Due to the evolving threats and increasingly significant legal, financial, and reputational consequences associated with cyber attacks, it is necessary for businesses and government organizations to establish formal processes for preventing, mitigating, and responding to cyber-attacks. It is increasingly important for students of international affairs to understand both the policy implications and technical aspects of cybersecurity.
This class will take a comprehensive approach to understanding cybersecurity. The course will: (1) provide students a technical understanding of the methods attackers use to damage, disrupt, or gain unauthorized access to computer systems and electronic communications networks; (2) focus on key cyber actors and groups who exploit and defend computer networks; (3) examine the policies, laws, and frameworks created by businesses, governments and the international community to mitigate and manage the damage caused by cyber attacks; and (4) give students exposure to professionals in the field tasked with managing cyber threats for government agencies and corporations where the stakes are highest.
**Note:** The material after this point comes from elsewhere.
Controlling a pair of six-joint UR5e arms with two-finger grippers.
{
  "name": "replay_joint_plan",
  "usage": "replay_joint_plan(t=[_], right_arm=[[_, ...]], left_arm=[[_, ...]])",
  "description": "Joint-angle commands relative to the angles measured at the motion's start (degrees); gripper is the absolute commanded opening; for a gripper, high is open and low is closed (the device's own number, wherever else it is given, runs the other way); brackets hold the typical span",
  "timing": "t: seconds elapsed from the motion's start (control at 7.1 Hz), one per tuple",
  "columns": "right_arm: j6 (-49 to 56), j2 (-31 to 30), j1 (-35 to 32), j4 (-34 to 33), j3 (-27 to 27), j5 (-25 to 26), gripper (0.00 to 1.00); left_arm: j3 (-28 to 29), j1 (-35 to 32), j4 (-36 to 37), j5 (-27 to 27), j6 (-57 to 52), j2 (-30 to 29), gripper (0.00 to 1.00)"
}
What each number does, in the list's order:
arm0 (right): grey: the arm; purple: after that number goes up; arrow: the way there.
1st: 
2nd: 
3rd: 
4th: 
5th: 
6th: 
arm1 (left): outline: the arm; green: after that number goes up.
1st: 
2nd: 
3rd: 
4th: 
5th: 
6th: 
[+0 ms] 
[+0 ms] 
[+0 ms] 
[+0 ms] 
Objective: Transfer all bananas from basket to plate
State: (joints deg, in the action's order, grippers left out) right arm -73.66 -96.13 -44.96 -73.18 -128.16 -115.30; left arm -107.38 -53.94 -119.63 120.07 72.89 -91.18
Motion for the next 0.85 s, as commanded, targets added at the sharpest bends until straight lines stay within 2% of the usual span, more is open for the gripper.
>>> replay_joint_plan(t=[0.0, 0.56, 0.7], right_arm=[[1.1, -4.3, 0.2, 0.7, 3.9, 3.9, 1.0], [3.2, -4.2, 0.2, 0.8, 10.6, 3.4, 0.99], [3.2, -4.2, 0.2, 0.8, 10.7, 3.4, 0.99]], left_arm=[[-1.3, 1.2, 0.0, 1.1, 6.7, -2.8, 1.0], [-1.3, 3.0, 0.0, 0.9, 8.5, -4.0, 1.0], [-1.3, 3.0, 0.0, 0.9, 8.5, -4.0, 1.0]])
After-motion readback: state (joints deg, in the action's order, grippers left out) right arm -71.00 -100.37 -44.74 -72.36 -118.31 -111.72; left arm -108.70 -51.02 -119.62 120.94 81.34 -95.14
Some of the topics that will be covered include: U.S. and international cyber policies, strategy, law, standards, and governance structures; the investigation of cyber crimes and the challenge of attribution; advanced threat actors and their techniques; the rise of state and non-state actors and the concept of cyber war; privacy; cyber risk management and incident management; critical infrastructure protection; and hardware and software supply chain integrity. Students will also participate in a cybersecurity tabletop exercise.
The skills students will gain in this class include: greater IT fluency and understanding of networking basics; familiarity with the cyber risk environment and an understanding of the operational challenges organizations face managing cyber risk; understanding of the scope and impact of cyber threats and of the basic ways to reduce exposure to and mitigate cyber threats. The class will consist of a mix of lectures and discussions and will make use of occasional guest speakers. The course is appropriate for students who are interested in careers at government agencies that are involved in cybersecurity policy or have a role in protecting government networks or for students who may go on to management or technology-focused positions in the private sector. Students will be evaluated based on class participation, a policy memo, performance in the tabletop exercise, a take-home midterm and a take-home final.